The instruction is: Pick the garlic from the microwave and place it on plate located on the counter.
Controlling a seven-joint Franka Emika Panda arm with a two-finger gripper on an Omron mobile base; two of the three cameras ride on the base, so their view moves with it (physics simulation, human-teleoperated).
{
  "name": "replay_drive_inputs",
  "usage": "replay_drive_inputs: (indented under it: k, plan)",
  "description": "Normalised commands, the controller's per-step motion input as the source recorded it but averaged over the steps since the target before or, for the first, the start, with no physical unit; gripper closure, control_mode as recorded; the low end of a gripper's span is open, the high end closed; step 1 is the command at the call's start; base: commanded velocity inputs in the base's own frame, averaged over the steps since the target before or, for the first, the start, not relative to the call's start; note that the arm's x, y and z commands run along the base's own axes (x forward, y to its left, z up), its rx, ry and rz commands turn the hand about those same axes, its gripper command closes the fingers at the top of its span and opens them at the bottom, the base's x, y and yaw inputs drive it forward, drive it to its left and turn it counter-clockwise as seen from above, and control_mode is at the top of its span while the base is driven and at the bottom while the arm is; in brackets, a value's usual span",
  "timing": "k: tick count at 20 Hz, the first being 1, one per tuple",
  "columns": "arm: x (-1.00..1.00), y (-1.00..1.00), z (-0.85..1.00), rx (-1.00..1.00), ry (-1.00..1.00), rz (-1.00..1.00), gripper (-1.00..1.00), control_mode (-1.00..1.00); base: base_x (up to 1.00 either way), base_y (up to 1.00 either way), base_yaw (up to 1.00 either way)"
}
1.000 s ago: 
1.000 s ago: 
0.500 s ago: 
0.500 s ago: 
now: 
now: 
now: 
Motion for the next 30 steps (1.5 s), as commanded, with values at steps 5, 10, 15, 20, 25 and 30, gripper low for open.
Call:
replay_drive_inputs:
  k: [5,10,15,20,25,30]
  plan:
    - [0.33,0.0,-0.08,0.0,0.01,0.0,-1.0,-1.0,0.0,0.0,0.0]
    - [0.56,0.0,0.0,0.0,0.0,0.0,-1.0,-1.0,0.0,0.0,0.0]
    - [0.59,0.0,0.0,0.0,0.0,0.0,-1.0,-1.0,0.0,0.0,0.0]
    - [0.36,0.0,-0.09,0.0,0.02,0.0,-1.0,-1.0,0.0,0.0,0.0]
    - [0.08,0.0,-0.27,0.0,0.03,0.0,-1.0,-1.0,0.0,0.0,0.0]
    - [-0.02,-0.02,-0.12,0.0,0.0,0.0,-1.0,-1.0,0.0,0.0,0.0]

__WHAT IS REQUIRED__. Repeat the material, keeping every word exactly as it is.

__WRITTEN SOLUTION__.
The instruction is: Pick the garlic from the microwave and place it on plate located on the counter.
Controlling a seven-joint Franka Emika Panda arm with a two-finger gripper on an Omron mobile base; two of the three cameras ride on the base, so their view moves with it (physics simulation, human-teleoperated).
{
  "name": "replay_drive_inputs",
  "usage": "replay_drive_inputs: (indented under it: k, plan)",
  "description": "Normalised commands, the controller's per-step motion input as the source recorded it but averaged over the steps since the target before or, for the first, the start, with no physical unit; gripper closure, control_mode as recorded; the low end of a gripper's span is open, the high end closed; step 1 is the command at the call's start; base: commanded velocity inputs in the base's own frame, averaged over the steps since the target before or, for the first, the start, not relative to the call's start; note that the arm's x, y and z commands run along the base's own axes (x forward, y to its left, z up), its rx, ry and rz commands turn the hand about those same axes, its gripper command closes the fingers at the top of its span and opens them at the bottom, the base's x, y and yaw inputs drive it forward, drive it to its left and turn it counter-clockwise as seen from above, and control_mode is at the top of its span while the base is driven and at the bottom while the arm is; in brackets, a value's usual span",
  "timing": "k: tick count at 20 Hz, the first being 1, one per tuple",
  "columns": "arm: x (-1.00..1.00), y (-1.00..1.00), z (-0.85..1.00), rx (-1.00..1.00), ry (-1.00..1.00), rz (-1.00..1.00), gripper (-1.00..1.00), control_mode (-1.00..1.00); base: base_x (up to 1.00 either way), base_y (up to 1.00 either way), base_yaw (up to 1.00 either way)"
}
1.000 s ago: 
1.000 s ago: 
0.500 s ago: 
0.500 s ago: 
now: 
now: 
now: 
Motion for the next 30 steps (1.5 s), as commanded, with values at steps 5, 10, 15, 20, 25 and 30, gripper low for open.
Call:
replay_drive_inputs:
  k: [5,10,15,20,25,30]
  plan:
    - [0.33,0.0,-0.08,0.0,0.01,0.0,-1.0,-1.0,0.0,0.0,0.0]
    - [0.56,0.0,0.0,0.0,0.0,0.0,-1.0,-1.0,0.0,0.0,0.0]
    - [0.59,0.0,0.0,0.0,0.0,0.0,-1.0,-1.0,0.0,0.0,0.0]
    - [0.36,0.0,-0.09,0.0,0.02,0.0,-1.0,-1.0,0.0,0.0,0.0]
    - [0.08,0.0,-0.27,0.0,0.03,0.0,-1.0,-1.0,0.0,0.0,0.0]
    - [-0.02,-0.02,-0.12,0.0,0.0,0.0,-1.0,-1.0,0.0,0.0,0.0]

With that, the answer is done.